Sideburns, Locks and Mutton Chops

August 4, 2011

I was in work last week and I noticed that the barbers would alternately use the term "sideburns" and "locks" when speaking to a customer and it got me thinking; there are many terms for those pieces of hair that grow down the side of a gent's face but what is the correct term and where did it come from?
I used my Google-Fu and found out that originally the word "Burnsides" was used, taken from the name of Sir Ambrose Everett Burnside who was a Civil War General in the 19th century. He was also a well known politician who was noted for his considerably hairy facial sides and smooth chin!
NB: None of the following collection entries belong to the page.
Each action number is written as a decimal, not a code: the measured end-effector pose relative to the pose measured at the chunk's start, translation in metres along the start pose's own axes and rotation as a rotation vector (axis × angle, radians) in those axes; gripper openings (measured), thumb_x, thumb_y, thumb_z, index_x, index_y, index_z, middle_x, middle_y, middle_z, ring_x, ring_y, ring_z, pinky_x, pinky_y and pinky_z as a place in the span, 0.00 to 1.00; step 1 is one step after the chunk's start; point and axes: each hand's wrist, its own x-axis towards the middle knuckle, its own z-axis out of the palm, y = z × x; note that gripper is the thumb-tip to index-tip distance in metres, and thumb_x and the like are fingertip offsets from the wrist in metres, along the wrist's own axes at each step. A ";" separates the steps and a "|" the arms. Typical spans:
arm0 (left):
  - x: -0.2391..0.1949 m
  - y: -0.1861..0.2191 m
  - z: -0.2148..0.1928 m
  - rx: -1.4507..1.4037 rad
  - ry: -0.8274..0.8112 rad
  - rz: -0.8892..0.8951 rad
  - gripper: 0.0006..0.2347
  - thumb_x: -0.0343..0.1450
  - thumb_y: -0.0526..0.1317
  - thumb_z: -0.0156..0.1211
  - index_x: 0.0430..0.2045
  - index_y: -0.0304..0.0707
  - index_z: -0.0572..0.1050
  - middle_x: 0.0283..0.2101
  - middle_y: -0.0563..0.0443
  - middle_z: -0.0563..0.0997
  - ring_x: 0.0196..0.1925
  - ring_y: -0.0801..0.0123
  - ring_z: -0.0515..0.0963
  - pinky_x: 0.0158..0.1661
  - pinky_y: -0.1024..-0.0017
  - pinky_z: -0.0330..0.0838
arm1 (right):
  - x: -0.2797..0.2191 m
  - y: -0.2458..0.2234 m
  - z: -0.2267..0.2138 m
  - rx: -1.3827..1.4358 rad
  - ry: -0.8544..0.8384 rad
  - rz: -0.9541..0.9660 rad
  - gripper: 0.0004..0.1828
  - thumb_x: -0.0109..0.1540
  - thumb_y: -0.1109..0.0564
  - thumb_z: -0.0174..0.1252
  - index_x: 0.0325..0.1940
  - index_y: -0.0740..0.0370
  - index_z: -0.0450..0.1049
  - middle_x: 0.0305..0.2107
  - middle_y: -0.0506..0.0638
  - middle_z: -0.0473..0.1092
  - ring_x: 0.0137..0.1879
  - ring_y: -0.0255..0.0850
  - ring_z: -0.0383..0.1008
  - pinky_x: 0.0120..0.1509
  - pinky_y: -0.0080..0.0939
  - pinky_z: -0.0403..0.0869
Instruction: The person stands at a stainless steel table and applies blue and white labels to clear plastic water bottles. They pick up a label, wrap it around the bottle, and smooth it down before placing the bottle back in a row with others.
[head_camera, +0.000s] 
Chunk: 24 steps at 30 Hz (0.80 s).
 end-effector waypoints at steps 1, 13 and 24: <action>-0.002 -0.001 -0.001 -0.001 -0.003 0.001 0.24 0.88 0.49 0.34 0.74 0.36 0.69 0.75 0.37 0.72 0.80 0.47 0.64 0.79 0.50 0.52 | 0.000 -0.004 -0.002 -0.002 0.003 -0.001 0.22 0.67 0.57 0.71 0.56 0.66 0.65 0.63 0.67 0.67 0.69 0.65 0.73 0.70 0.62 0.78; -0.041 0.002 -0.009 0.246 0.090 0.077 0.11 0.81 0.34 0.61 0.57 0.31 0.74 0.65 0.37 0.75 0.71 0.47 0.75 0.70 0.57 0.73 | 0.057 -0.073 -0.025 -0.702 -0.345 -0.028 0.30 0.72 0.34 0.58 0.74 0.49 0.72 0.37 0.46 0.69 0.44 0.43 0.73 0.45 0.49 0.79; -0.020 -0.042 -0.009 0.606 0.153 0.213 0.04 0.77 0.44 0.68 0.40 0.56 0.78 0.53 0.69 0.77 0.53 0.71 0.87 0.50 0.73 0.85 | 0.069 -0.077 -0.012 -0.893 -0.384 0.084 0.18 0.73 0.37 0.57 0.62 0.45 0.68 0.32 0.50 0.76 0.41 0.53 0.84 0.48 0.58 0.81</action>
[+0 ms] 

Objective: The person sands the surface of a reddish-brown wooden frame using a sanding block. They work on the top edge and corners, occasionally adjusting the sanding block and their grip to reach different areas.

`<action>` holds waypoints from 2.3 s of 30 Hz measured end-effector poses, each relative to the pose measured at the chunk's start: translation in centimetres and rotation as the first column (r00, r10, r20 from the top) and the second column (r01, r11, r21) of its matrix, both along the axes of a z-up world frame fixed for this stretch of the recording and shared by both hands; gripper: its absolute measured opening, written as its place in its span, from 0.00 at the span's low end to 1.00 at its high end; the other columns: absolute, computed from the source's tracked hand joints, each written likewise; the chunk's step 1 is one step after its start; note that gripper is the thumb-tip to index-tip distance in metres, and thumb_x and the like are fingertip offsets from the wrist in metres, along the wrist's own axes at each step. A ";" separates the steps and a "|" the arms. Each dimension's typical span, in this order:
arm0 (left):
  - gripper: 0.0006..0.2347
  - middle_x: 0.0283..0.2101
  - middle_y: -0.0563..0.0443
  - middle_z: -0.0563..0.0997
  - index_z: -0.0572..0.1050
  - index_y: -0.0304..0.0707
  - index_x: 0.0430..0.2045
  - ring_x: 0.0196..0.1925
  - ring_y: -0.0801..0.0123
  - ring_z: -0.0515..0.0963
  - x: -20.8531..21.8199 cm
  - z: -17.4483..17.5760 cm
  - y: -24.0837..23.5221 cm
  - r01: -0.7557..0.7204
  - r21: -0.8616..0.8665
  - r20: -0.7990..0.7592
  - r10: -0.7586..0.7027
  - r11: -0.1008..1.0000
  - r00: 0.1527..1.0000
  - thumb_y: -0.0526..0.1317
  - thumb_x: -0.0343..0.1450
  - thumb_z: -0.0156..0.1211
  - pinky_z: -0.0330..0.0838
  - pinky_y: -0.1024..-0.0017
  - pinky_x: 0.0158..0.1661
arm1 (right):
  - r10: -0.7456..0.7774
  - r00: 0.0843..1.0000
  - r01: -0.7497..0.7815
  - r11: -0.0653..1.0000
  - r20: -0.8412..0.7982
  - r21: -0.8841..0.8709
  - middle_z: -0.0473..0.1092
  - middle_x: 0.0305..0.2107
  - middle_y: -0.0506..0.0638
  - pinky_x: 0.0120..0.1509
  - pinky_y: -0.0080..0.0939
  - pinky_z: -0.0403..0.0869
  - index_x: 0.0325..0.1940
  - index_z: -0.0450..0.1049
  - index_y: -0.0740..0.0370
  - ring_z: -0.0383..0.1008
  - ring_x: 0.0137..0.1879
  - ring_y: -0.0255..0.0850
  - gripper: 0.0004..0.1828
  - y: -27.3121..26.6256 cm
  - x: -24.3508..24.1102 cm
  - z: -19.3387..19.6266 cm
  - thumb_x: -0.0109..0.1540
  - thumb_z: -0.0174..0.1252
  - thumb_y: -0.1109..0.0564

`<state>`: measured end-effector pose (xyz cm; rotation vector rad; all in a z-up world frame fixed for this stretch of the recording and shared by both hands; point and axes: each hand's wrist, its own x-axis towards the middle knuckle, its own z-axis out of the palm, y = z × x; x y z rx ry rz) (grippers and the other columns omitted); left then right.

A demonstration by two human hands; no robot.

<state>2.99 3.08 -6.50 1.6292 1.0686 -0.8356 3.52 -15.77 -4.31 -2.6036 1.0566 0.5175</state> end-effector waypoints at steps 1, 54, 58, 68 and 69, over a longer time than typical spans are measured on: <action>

Over time the term got switched around to the more common term "sideburns" that we know and use today.
In Judaism the curls men wear are called "sidelocks (or payots)" which is most likely where we get the abbreviation "locks". The length, thickness and presentation of a man's payots are determined by his sect. Yemenite Jews will wear them long, sometimes down to their forearm, while the Gur tuck them under a yarmulke.
As for the term "Mutton Chops"... well that comes from the fact that the mutton-chop style sideburn looks like the aforementioned cut of meat, made out of hair, and stuck on either side of one's face, much like the lovely Wolverine in the picture above.

So call them what you will; grow them bushy, groom them close, or see how many meat products you can fashion out of hair! Whichever way you choose to style it, it seems that cheek hair is just as versatile as the hair on your head!